Surgery – Cardiac augmentation – Aortic balloon pumping
Reexamination Certificate
1999-02-05
2001-05-08
Schaetzle, Kennedy (Department: 3762)
Surgery
Cardiac augmentation
Aortic balloon pumping
C623S003100
Reexamination Certificate
active
06228018
ABSTRACT:
BACKGROUND OF THE INVENTION
1. Field of the Invention
The present invention relates in general to a left ventricular assist device, and in particular to an apparatus and method for supporting the blood circulation when the heart is severely injured and is unable to maintain a systemic arterial pressure adequate to support the inside walls of patient's aorta. Still more particularly, the present invention relates to an apparatus and method for supporting and expanding the walls of the aorta from collapse during operation of the device, which might otherwise occur due to extremely low blood pressure and for providing diastole/systole-like cardiac function in a patient with a severely diseased or injured heart.
2. Description of the Prior Art
In the United States alone, 60,340,000 people have cardiovascular disease. Of these, over 2,000,000 have congestive heart failure, with more than 500,000 new cases diagnosed each year. In 1995, only 2,359 patients received heart transplants, the most permanent of treatments to date, while 770 patients who qualified for heart transplant died waiting. About 450,000 patients undergo open-heart surgery each year, and 2% of these cases require mechanical cardiac support after surgery at a cost of about $400,000 per survivor.

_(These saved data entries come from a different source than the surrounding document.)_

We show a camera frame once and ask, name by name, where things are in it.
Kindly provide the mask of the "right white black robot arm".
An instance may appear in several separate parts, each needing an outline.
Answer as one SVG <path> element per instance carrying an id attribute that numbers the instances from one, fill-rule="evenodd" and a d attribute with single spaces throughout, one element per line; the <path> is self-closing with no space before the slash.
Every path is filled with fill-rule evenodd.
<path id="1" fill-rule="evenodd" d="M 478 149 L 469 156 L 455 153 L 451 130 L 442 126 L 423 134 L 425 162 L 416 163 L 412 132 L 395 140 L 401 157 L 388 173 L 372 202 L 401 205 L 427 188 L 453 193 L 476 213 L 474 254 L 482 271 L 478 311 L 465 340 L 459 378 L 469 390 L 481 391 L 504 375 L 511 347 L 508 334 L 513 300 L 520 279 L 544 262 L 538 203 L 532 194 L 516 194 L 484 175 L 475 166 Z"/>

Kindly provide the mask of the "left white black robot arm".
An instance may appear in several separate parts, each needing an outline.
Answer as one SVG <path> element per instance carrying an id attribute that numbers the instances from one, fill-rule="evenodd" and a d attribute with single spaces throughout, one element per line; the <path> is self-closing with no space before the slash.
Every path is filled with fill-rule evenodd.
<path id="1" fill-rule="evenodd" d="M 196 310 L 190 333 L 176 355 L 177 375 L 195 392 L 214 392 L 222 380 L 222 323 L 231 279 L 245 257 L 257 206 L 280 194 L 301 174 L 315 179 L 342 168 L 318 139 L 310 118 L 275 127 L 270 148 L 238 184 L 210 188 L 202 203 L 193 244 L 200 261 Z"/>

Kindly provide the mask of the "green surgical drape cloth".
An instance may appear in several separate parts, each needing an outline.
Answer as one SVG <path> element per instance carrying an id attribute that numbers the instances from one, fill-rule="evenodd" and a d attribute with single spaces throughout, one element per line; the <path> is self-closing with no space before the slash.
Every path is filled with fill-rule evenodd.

There are many different causes of heart failure, the most common of which are (1) acute myocardial infarction; (2) cardiomyopathy; (3) cardiac valvular dysfunction; (4) extensive cardiac surgery; and (5) uncontrolled cardiac arrhythmias. Heart failure, especially resulting from disease or damage to the left ventricle of the heart, can result in many problems.
Problems arising from left ventricle disfunction are particularly troublesome since the heart itself, as well as the rest of the body, depends on left ventricle function for oxygenated blood to maintain aerobic respiration. Heart failure results in ineffective emptying of the failing left ventricle during systole, which can result in (1) decreased cardiac output; and (2) elevated left atrial and pulmonary venous pressures, which cause pulmonary congestion and edema. Pulmonary congestion and edema, or tissue swelling, prevent effective oxygenation of the arterial blood, and coupled with reduced cardiac output, and can lead to tissue hypoxia. In the final stage of congestive heart failure, a vicious cycle leads to progressive systemic hypotension (low blood pressure), hypoxemia (oxygen depletion), tissue anoxia, further depression of cardiac function and cardiac arrhythmias, and ultimately, death.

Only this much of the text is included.